Tying the NOT: J. Courtney Sullivan's 'The Engagements' Defends Remaining Unmarried
Before Beyoncé’s “If you like it, then you should have put a ring on it,” there was another ubiquitous catch-phrase that epitomized every girl (or guy’s) dream of owning that coveted engagement band: “A Diamond Is Forever.” Using this signature line and the profound significance underlying it, J. Courtney Sullivan examines four vastly different marriages (or lack thereof) in light of the symbolic ring that that rules—I mean, unites—them all.
Prior to reading The Engagements (Knopf), I had never really given the whole idea of marriage a second thought. I just assumed that, when the time came, I would simply follow in the footsteps of all the crinoline-clad bridezillas before me and do whatever tradition dictates for me to do. But Sullivan’s sprawling novel, which depicts marriage in all its real-life glory, helped me recognize that the institution of marriage is as multi-faceted as the precious stone that sets the entire process into motion.

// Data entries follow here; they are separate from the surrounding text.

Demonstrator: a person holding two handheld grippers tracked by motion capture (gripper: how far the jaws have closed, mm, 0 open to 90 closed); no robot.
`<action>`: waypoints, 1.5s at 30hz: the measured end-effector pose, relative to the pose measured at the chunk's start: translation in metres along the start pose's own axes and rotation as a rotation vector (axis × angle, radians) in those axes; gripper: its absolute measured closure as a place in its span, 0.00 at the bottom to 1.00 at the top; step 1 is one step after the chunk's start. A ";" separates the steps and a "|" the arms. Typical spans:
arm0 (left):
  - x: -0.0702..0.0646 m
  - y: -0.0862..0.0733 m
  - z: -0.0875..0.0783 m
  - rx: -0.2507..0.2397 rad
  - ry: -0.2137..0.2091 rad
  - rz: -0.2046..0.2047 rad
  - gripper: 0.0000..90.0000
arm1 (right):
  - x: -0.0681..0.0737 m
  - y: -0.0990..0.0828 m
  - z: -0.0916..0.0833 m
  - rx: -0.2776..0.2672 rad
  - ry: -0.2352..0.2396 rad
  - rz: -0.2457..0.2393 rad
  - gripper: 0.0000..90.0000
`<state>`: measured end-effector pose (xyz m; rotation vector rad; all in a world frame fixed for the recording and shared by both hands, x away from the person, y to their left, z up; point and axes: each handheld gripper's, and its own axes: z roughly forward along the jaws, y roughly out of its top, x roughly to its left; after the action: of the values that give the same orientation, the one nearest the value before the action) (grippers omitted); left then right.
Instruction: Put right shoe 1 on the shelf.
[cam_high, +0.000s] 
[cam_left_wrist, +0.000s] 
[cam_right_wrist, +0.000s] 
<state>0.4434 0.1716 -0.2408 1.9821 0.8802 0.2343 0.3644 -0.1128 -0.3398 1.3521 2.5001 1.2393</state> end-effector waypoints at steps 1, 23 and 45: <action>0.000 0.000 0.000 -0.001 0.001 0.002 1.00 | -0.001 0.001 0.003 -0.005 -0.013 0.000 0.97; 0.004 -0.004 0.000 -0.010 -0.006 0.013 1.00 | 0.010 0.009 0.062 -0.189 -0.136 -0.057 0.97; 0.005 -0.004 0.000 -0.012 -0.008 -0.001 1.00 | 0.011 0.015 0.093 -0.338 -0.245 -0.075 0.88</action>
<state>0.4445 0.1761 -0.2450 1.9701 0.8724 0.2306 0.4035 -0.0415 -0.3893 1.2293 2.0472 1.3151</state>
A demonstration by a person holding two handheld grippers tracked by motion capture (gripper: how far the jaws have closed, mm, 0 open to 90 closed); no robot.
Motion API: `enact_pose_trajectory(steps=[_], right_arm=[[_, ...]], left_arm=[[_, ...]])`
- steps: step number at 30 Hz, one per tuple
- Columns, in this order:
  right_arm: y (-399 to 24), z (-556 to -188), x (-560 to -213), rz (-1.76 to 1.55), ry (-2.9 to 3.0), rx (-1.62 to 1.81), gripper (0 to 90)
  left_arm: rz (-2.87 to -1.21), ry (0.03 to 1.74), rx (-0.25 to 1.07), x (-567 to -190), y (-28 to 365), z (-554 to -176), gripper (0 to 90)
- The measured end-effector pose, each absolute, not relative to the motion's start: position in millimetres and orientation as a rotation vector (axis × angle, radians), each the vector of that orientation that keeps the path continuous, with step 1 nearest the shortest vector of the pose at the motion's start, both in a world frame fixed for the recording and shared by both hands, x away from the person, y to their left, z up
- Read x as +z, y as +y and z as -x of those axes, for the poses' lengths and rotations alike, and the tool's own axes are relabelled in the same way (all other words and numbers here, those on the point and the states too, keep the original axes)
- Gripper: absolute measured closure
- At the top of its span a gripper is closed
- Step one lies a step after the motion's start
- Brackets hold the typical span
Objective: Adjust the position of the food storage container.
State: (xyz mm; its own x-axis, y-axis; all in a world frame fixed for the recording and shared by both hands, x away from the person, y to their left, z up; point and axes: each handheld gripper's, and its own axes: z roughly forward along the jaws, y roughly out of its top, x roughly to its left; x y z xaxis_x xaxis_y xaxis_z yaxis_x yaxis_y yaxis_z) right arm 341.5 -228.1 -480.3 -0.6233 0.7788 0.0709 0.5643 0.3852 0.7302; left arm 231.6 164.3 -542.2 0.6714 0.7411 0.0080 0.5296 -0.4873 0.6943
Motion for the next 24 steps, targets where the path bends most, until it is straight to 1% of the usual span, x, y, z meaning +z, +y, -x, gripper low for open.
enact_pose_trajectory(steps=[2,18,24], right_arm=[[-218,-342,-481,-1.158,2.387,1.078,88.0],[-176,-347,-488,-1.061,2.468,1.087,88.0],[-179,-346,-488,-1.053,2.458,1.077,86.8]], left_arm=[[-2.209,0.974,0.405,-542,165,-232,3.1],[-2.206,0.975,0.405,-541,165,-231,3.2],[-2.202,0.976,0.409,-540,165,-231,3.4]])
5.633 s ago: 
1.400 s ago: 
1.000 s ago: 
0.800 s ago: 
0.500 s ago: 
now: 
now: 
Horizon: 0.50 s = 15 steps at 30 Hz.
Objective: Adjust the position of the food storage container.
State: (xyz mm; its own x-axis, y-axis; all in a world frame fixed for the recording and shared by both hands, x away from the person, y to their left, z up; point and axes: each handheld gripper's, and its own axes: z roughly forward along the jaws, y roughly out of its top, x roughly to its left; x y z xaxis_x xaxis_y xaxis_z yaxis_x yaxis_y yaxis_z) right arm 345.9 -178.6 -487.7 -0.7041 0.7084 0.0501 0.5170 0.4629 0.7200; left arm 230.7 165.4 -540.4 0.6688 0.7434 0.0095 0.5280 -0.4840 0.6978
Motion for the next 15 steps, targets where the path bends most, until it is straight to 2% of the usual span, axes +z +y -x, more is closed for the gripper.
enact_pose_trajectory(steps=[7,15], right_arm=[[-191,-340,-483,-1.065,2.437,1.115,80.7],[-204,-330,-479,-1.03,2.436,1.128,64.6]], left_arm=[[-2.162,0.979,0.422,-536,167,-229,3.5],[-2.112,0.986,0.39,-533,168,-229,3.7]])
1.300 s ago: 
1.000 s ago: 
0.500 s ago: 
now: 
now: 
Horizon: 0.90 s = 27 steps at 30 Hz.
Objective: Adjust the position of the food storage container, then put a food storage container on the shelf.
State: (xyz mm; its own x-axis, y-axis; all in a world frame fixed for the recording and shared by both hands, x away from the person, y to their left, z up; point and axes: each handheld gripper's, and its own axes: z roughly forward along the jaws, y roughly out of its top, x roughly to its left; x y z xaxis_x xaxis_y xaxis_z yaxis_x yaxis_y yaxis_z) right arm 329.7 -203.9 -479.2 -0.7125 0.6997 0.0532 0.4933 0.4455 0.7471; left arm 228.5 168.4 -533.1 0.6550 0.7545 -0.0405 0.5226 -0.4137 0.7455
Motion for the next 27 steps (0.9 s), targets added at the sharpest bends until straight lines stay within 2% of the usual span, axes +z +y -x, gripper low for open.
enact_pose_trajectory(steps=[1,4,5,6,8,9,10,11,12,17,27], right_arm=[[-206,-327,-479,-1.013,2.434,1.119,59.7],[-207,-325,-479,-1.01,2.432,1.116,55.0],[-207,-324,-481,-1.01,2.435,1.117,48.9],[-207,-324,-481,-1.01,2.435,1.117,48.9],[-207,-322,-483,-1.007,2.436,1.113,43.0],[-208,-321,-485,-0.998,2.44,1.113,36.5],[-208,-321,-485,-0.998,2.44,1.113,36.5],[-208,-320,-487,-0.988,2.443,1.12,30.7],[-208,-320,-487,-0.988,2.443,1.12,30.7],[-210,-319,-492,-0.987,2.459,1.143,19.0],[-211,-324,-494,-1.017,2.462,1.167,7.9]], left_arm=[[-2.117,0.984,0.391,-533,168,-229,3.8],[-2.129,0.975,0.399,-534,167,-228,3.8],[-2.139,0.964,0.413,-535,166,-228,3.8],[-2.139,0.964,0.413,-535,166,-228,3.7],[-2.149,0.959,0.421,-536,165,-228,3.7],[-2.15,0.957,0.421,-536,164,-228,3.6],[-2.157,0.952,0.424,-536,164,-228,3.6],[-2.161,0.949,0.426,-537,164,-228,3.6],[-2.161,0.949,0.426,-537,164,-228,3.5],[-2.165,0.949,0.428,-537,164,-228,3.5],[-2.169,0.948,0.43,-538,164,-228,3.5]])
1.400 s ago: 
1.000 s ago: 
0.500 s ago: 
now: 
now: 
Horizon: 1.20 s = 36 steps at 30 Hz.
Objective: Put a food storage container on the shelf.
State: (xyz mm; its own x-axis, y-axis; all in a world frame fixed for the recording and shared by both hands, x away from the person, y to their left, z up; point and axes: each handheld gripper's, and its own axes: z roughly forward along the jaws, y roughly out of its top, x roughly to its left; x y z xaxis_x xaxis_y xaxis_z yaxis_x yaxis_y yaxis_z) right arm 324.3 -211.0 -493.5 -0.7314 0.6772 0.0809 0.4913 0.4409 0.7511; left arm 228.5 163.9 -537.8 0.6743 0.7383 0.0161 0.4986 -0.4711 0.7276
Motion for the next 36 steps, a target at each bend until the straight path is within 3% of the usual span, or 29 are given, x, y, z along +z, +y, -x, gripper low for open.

The novel kicks off with Frances Gerety, a young N. W. Ayer and Son copywriter in 1947, as she spontaneously scribbles down the advertising line of the century and then promptly falls asleep. This line, “A Diamond Is Forever,” comes to represent the hopes and dreams of nearly every bride-to-be, all as part of the De Beers campaign to turn diamond engagement rings into a “psychological necessity.” Glancing around at upper- and middle-class American society today, it’s pretty safe to say they’ve succeeded.
But there are two women in The Engagements who stand in stark opposition opposed to all the other excitable brides, and theirs are the most (ahem) engaging stories throughout the novel. Ironically, the young woman who coined the phrase that means so much to brides everywhere enjoys her happily-ever-after as a lifelong bachelorette. Due to her apparent disinterest in pursuing a husband in addition to her career, Frances is viewed by her peers as a sort of exotic specimen. Some of her co-workers’ wives pity her for her “incomplete” marital status, but she, ever the independent woman, pities them right back. She longs for the day when she makes enough money to move out of the apartment she shares with a roommate so that she can live on her own—which is just the way she likes it, thank you very much.
Kate, however, presents an even more radical—and even more compelling—rejection of marriage. Her descent to The Dark Side originated with a college class titled “The History of Marriage”; after that, she begins to view marriage as half business transaction, half patriarchal construct, and 100 percent outdated. Much of Kate’s story reads like a “Little Known Facts About Marriage” pamphlet, but the information is fascinating—and barely believable. Kate teaches us that until the ‘70s, a woman couldn’t get a credit card or a bank loan without written permission from her husband, and there was no such thing as marital rape. What’s more, as Kate takes care to point out to anyone and everyone, as many as 14 percent of the diamonds sold in America have directly fueled brutal wars in Africa, a fact that undoubtedly taints the image of the gemstone meant to represent pure, everlasting love. (Kate wryly calls these blood diamonds “shiny little death pellets.”) When she explains to her longtime college boyfriend that certain tax breaks only apply to couples with the husband as the higher wage-earner, her boyfriend scoffs: “Whatever. I don’t want to marry you for tax purposes, Kate. Way to suck all the romance out of it.” But marriage, according to Kate, is the very thing that has sucked the romance out of relationships to begin with.
When Kate meets Dan (ironically, at the wedding of a mutual friend), the two of them redefine the idea of a long-term relationship in an exciting, refreshing way—that is, without the icky inconveniences of capital-M marriage. Dan “liked the idea of two people choosing each other every day, rather than feeling stuck with one another,” and Kate agrees with this sentiment whole-heartedly. The beauty of Kate and Dan’s unique relationship is that it feels (to the reader, not to her judge-y, perennially grumbly family) genuine rather than self-righteous, forward-thinking without being preachy.
Okay. Maybe Kate’s a little preachy. But she kicks some serious matrimonial butt in a revealing conversation with her sister, May, in which the two debate (what else?) the process of buying a diamond engagement ring. May launches into an impassioned explanation about what the shape of a woman’s ring says about her, noting: “I have friends who really regret choosing the wrong ring, or letting themselves get pressured into going with a ring that wasn’t good enough. It’s very rare to find anyone who’s absolutely certain that she chose the right ring.” Her sister retorts: “I think if you replace the word ‘ring’ with the word ‘man’ in what you just said, then maybe we’ll be getting somewhere.”
Score one for Kate. Who needs a symbol of love when you can have the real thing?